» **WORK TO COMPLETE**: Count each line below that has "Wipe" anywhere in it. Answer with the total alone.

» **DATA TO PROCESS**:
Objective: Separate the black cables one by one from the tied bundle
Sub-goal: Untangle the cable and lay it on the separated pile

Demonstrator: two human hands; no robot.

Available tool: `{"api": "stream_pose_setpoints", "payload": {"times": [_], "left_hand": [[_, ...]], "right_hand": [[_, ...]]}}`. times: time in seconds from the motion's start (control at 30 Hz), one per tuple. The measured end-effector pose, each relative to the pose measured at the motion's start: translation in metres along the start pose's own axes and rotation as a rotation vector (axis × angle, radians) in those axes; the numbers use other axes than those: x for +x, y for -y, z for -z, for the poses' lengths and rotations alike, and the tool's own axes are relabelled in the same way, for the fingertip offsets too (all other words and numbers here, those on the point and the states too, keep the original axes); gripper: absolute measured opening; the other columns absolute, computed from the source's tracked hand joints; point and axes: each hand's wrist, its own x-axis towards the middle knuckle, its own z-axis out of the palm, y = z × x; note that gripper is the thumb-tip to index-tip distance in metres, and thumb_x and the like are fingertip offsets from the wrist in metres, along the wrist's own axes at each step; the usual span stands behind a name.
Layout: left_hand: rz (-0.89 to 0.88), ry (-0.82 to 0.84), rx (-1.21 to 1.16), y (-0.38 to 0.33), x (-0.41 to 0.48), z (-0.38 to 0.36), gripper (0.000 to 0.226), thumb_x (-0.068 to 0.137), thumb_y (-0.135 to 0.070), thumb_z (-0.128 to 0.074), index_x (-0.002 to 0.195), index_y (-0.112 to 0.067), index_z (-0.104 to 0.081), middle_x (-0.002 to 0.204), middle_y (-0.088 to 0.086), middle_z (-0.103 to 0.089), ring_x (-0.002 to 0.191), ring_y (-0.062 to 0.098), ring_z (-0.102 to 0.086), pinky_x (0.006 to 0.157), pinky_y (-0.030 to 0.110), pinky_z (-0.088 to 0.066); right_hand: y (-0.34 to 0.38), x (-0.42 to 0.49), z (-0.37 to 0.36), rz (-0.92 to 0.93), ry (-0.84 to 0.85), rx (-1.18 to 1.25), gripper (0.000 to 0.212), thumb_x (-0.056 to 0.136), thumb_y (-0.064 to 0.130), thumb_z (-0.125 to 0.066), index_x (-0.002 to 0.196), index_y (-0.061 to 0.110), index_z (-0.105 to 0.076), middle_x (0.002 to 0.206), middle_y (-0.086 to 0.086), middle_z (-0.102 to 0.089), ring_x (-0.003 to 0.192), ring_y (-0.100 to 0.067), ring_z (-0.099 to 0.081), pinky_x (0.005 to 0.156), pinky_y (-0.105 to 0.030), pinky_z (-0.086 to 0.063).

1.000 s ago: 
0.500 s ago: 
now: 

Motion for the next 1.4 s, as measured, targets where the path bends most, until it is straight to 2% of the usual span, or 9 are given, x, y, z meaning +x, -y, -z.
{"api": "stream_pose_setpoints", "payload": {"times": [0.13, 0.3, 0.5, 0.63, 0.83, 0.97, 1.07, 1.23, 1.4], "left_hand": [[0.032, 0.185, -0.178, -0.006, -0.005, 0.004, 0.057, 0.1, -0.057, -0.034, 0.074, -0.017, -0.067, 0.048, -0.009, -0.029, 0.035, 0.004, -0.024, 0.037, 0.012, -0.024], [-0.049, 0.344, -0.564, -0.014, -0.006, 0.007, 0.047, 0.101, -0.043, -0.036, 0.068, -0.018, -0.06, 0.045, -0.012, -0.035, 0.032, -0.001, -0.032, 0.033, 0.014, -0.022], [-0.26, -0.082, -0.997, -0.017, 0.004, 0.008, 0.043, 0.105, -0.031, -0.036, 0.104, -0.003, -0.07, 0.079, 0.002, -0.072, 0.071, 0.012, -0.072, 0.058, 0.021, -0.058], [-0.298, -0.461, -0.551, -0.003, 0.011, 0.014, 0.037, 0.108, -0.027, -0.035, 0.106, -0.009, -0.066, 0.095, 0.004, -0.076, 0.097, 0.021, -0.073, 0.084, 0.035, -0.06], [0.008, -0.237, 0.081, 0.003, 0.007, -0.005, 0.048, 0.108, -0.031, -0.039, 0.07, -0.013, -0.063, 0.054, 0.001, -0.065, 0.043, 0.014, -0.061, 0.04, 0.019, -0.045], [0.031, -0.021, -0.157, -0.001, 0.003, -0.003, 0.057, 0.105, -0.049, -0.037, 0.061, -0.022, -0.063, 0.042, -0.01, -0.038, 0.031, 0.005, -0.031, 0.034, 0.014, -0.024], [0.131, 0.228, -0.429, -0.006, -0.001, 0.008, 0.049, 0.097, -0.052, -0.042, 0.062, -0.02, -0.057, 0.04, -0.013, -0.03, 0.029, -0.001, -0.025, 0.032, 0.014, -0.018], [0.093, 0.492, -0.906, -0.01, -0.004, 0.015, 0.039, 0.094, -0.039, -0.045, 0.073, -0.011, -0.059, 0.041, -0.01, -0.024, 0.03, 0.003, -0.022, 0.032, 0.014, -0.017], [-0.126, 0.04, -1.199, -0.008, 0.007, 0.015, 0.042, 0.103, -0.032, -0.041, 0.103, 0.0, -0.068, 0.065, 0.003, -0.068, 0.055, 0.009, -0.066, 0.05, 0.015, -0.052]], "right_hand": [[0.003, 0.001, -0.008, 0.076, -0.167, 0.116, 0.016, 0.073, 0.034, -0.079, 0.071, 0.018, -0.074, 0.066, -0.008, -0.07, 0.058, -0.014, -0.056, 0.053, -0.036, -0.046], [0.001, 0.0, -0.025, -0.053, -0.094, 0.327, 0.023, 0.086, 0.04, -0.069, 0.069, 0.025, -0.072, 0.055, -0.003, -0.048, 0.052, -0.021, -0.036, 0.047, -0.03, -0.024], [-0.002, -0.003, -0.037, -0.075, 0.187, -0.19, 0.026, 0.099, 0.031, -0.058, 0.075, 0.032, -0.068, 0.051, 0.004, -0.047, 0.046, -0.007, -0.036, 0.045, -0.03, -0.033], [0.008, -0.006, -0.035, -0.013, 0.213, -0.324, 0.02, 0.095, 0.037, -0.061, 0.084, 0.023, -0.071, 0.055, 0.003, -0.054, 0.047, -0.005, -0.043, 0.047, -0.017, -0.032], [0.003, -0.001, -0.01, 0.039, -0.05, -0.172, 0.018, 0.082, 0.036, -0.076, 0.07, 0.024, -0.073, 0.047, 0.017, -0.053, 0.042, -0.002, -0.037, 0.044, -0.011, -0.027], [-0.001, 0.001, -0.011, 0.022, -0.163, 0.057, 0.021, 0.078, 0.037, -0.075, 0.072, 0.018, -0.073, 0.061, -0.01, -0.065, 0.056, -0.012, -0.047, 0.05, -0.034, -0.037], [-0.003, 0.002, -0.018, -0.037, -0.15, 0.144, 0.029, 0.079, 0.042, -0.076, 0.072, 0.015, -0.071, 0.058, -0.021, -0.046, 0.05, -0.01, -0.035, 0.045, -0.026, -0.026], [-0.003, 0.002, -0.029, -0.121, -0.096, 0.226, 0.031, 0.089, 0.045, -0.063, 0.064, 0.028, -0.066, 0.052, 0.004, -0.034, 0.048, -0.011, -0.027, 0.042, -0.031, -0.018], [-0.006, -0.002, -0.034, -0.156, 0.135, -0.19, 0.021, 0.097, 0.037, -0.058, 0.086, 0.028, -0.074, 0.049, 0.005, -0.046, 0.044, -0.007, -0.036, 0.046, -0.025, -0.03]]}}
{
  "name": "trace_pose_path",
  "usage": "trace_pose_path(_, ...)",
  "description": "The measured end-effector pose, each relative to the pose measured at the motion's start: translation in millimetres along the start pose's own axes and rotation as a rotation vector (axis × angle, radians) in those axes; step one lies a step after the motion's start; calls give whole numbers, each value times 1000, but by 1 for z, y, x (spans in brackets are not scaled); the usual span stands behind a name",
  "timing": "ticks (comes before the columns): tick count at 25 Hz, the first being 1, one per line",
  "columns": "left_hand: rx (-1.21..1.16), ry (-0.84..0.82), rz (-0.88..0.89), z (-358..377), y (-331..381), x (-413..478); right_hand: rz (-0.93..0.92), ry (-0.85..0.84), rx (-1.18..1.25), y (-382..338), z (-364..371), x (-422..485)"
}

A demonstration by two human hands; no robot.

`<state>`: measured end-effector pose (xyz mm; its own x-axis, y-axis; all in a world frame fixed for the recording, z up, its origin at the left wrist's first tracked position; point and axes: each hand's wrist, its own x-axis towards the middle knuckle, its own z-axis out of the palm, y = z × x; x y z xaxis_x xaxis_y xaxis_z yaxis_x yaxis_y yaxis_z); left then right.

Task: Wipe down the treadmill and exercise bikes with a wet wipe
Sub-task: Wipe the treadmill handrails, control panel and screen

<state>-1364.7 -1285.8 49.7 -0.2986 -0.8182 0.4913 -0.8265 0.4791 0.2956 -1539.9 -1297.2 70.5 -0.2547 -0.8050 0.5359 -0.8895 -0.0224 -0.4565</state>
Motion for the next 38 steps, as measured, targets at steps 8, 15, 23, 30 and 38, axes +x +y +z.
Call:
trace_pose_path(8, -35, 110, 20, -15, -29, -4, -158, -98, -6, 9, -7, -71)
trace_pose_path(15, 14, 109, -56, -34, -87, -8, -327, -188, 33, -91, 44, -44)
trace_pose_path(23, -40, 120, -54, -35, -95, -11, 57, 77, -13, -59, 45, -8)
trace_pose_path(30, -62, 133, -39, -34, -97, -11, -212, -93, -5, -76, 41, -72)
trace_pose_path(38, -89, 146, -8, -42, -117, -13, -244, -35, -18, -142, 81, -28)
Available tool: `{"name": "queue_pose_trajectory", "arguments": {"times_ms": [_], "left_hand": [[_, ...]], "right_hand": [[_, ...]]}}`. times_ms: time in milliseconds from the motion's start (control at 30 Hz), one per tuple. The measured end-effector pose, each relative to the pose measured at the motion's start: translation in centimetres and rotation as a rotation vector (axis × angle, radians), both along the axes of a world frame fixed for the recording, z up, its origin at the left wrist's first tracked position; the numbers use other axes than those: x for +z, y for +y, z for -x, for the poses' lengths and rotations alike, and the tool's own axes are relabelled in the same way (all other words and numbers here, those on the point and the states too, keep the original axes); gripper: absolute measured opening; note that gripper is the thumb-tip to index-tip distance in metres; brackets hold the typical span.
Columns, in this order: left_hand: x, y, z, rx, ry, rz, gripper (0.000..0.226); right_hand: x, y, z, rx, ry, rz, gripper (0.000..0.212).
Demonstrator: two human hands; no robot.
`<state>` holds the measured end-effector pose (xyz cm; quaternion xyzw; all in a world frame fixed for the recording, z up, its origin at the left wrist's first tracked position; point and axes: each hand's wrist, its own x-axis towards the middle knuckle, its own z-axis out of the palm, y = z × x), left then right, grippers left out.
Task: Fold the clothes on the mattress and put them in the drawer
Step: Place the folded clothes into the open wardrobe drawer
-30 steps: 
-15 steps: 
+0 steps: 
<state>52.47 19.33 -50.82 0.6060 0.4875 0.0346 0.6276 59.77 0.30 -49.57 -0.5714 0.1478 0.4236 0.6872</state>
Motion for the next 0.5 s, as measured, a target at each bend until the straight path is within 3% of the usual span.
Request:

» **YOUR SOLUTION**: 2